> Work request
Whichever lines include the word "camera", copy them as they appear in the data.

> Data supplied
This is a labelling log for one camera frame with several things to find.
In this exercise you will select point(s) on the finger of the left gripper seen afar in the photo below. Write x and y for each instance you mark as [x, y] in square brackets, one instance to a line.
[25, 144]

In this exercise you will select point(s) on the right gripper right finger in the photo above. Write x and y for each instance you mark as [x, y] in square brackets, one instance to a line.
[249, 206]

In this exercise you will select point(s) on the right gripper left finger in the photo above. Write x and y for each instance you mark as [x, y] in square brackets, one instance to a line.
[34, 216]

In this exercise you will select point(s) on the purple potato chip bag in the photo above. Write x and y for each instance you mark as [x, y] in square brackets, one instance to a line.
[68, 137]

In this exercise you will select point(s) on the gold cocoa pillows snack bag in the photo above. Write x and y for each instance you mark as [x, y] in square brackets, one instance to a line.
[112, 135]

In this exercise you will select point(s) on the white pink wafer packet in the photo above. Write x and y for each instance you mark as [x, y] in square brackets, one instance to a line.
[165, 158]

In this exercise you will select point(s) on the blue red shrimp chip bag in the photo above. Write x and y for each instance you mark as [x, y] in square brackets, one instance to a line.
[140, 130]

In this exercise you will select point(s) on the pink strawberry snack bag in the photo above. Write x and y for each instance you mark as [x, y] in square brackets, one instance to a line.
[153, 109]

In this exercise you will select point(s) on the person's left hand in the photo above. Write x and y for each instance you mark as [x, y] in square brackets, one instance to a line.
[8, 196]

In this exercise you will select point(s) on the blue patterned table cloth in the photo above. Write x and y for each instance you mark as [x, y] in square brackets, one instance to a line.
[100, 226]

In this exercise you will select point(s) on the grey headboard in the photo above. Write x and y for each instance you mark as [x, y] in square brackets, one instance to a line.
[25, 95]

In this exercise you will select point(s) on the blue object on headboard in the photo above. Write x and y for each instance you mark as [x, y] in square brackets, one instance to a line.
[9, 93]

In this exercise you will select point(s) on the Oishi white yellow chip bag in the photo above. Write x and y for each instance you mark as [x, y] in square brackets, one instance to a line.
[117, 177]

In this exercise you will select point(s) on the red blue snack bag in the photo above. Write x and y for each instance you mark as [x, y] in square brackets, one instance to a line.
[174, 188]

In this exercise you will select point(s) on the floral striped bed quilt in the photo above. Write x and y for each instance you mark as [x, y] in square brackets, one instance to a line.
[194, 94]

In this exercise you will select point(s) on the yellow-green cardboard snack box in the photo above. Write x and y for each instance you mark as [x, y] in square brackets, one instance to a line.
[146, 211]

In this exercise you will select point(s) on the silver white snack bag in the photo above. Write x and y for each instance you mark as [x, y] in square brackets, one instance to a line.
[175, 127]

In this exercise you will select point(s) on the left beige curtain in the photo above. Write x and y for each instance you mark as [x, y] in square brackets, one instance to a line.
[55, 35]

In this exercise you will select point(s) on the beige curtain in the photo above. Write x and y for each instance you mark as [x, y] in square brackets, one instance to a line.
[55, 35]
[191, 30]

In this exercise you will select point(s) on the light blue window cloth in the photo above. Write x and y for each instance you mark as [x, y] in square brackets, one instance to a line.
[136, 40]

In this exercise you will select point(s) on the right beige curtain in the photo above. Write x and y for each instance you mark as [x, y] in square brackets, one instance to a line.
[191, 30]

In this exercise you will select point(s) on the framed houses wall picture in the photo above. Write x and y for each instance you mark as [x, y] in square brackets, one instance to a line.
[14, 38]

---

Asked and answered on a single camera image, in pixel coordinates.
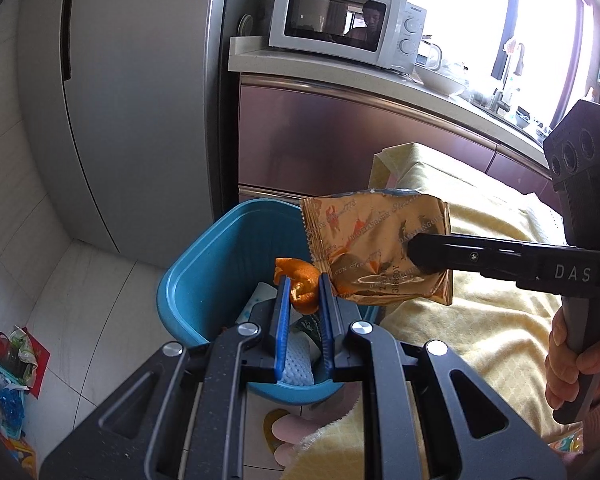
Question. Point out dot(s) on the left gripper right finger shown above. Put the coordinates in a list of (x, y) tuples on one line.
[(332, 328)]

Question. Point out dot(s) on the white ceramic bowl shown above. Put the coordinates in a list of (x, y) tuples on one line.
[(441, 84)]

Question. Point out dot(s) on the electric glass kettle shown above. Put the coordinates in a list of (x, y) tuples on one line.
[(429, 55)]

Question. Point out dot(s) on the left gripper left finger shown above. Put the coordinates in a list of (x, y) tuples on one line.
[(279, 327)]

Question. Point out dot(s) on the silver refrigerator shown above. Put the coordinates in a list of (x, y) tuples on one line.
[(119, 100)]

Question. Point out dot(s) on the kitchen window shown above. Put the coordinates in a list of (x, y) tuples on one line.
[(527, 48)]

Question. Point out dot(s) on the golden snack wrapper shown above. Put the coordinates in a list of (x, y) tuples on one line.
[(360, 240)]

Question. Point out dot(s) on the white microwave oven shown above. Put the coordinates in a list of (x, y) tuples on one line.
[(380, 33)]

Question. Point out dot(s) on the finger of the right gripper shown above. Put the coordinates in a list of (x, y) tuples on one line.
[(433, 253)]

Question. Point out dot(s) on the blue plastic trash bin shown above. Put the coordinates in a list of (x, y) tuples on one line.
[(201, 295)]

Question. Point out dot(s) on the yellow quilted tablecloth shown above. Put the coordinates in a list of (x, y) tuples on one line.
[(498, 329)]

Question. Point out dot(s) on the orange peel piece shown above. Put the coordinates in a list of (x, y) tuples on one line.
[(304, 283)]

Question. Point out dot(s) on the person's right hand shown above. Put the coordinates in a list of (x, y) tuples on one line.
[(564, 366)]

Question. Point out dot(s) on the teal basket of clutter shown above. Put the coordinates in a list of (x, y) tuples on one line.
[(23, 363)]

> Answer for this exercise
This is a labelling log for one camera frame with several things to find.
Asked and answered on a single camera image, in pixel coordinates.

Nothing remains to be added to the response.